You do not need perfect memory to heal. With the right approach, therapy can reduce the emotional charge around reminders, themes, and triggers so they stop running your life.

5) Creating healthier relationship patterns

Therapy supports stronger boundaries, clearer communication, and a more stable sense of self in relationships. Over time, many people stop repeating dynamics that mimic early pain.

6) Rebuilding self-worth

Childhood trauma often teaches people they are “too sensitive,” “too much,” “not enough,” or only valued for what they do. Therapy helps repair that. The goal is not just coping, but a deeper sense of dignity and self-trust.

What does trauma-informed therapy look like at Trellis Counseling?

At Trellis Counseling, trauma work is paced and collaborative. Many clients want help with anxiety, depression, relationship struggles, grief, or burnout, and later realize childhood experiences are part of the story.

Depending on your needs, your therapy may include approaches such as:

  • EMDR for reducing distress connected to traumatic material and triggers
  • Parts-informed therapy (often aligned with IFS principles) for internal conflict, shame, and protective strategies
  • Nervous system and body-based tools for regulation and felt safety
  • Attachment-focused work to support trust, boundaries, and connection

You do not need to know exactly what you need before you reach out.
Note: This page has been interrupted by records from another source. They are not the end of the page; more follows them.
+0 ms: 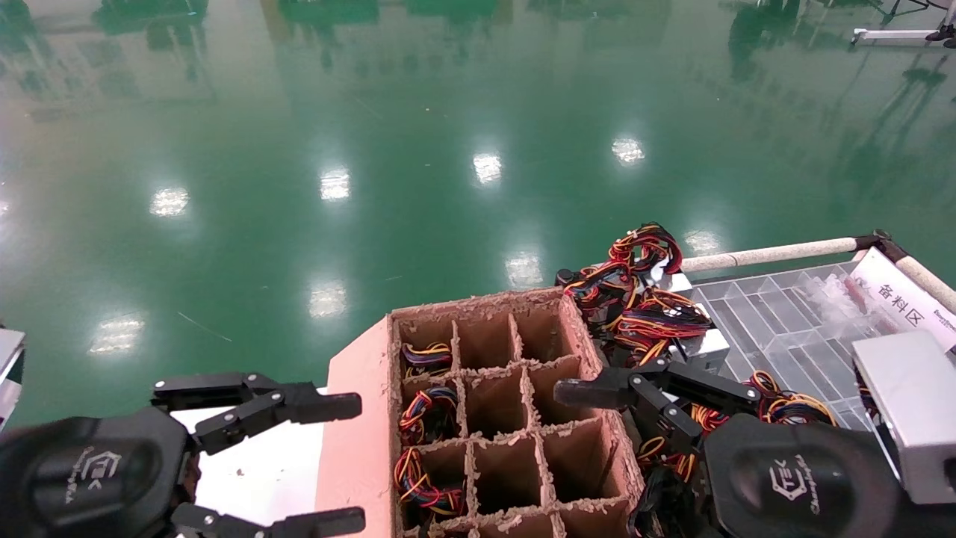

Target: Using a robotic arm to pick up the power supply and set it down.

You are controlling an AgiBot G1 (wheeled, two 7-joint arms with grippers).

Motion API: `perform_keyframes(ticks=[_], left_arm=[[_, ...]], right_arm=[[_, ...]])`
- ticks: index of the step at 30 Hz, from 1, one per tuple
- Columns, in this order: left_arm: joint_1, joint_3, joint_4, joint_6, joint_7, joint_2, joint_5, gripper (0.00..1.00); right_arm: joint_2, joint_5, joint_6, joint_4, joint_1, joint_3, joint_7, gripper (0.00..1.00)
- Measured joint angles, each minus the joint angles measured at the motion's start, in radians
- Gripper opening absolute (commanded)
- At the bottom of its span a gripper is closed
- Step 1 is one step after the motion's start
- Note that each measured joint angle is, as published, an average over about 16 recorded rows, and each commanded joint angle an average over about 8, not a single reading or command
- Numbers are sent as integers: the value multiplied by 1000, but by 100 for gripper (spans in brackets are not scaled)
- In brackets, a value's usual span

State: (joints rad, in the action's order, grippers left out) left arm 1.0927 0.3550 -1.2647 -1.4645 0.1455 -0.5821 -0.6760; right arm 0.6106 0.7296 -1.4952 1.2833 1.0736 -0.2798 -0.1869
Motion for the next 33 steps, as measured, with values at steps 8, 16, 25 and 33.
perform_keyframes(ticks=[8,16,25,33], left_arm=[[0,0,0,0,0,0,0,0],[0,0,0,0,0,0,0,0],[0,0,0,0,0,0,0,0],[0,0,0,0,0,0,0,65]], right_arm=[[0,0,0,0,0,0,0,100],[10,17,8,-5,-2,-9,4,100],[81,104,35,-50,5,-65,20,100],[196,225,55,-145,33,-150,47,100]])
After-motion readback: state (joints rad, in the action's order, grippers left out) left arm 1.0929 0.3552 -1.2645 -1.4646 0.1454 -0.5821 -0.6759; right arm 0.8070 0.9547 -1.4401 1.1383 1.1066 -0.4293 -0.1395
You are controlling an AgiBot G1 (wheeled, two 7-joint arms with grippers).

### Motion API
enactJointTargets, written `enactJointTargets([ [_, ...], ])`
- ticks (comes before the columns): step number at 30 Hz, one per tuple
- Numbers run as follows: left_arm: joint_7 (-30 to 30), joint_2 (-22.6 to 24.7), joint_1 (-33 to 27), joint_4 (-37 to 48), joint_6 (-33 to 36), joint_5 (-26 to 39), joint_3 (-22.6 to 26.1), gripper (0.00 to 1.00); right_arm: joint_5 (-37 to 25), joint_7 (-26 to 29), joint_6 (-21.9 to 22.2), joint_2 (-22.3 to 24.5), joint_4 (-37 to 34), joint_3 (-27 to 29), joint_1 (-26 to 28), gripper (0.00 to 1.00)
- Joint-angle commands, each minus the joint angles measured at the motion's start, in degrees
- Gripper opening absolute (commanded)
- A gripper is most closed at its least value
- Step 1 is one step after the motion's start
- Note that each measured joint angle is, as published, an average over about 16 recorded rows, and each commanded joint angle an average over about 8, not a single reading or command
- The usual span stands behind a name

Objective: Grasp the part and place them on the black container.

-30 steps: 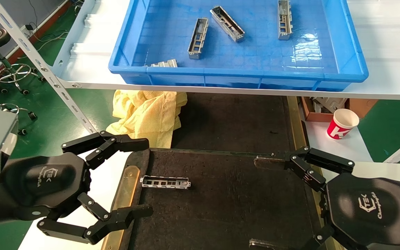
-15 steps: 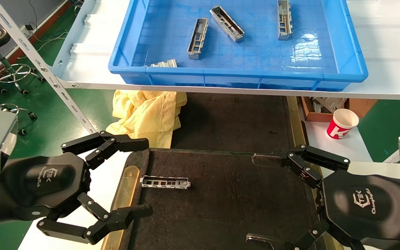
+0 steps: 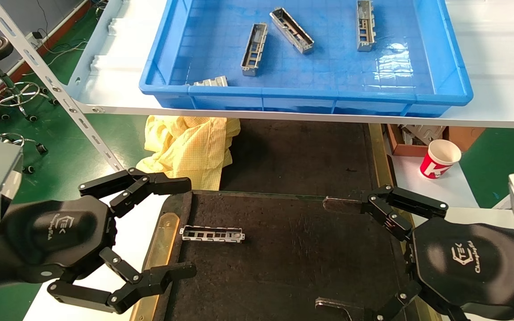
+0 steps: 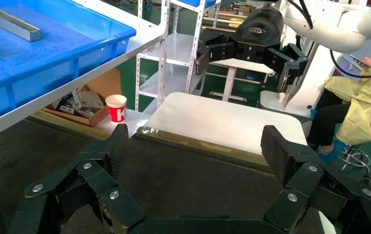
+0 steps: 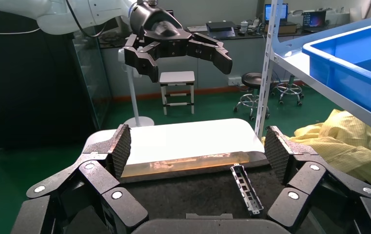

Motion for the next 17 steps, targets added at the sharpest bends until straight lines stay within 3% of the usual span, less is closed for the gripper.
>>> enactJointTargets([
  [1,0.00,0.00,0.00,0.00,0.00,0.00,0.00,1.00,-0.01,-0.01,0.01,-0.02,-0.03,-0.03,0.01,1.00],
  [17,0.00,0.00,0.00,0.00,0.00,0.00,0.00,1.00,-0.06,-0.05,0.06,-0.06,-0.09,-0.10,0.06,1.00],
])
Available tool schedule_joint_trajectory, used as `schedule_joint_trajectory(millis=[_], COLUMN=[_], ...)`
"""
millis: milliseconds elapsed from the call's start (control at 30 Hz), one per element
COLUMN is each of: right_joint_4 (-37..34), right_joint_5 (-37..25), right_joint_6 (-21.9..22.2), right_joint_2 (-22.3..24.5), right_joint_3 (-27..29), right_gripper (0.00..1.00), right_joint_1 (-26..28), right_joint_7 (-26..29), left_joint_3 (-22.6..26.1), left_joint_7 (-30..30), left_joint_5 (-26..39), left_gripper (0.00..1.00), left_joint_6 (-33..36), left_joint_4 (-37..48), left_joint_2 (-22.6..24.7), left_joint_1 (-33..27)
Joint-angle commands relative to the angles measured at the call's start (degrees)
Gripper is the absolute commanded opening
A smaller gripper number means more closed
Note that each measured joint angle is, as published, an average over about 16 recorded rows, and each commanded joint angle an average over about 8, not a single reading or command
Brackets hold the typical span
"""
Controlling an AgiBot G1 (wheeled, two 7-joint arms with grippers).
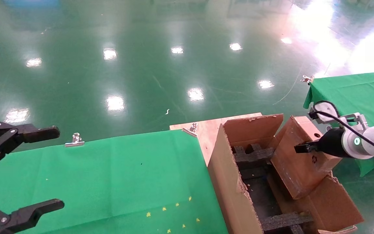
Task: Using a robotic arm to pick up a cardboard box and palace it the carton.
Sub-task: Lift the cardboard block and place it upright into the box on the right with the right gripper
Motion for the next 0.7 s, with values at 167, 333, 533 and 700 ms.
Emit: schedule_joint_trajectory(millis=[167,333,533,700], right_joint_4=[-0.01,-0.10,-0.20,-0.28], right_joint_5=[-0.26,-2.20,-4.79,-6.06], right_joint_6=[1.16,2.32,3.34,3.75], right_joint_2=[0.01,-0.69,-1.75,-2.61], right_joint_3=[-0.80,-1.46,-2.20,-2.76], right_gripper=[0.00,0.00,0.00,0.00], right_joint_1=[-1.64,-3.34,-5.40,-6.95], right_joint_7=[0.06,1.93,4.60,6.35], left_joint_3=[0.01,0.02,0.03,0.03], left_joint_7=[0.00,0.01,0.01,0.02], left_joint_5=[-0.01,-0.01,-0.02,-0.02], left_gripper=[1.00,1.00,1.00,1.00], left_joint_6=[0.00,-0.01,-0.01,-0.01], left_joint_4=[0.00,0.00,0.00,0.00], left_joint_2=[0.00,-0.01,-0.01,-0.01], left_joint_1=[0.00,0.00,-0.01,-0.01])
A helpful first step is simply telling us what you are noticing now.

A gentle self-check (not a diagnosis)

If you are unsure whether childhood trauma is affecting you, these questions can help:

  • Do I feel responsible for other people’s feelings?
  • Do I struggle to calm down once I am upset, or do I go numb?
  • Do I find myself repeating relationship patterns I do not want?
  • Do I experience shame easily, even when I did nothing wrong?
  • Do I have difficulty knowing what I need or asking for help?

If you answered yes to several, therapy can help you make sense of it and build real change.

For a clear overview of Adverse Childhood Experiences (ACEs) and how they can affect long-term health and well-being, see the CDC’s ACEs resource here.

Ready for support in the Portland metro area?

If you are looking for trauma-informed therapy in the Portland metro area, we are here.

Call Trellis Counseling at 503-659-3480 or click here to get scheduled.
Our team will help match you with a clinician who fits what you are looking for.


Frequently Asked Questions

How do I know if what I went through “counts” as trauma?
If your past still affects your nervous system, relationships, self-worth, or ability to feel safe, it matters. You do not need to compare your story to anyone else’s.

Do I have to talk about everything that happened?
No. A trauma-informed approach focuses on pacing and safety. You share what feels manageable, when it feels manageable.

How long does therapy take?
It varies. Many people feel relief early when they learn regulation and language for what they are experiencing. Deeper healing can take longer because the patterns often developed over years.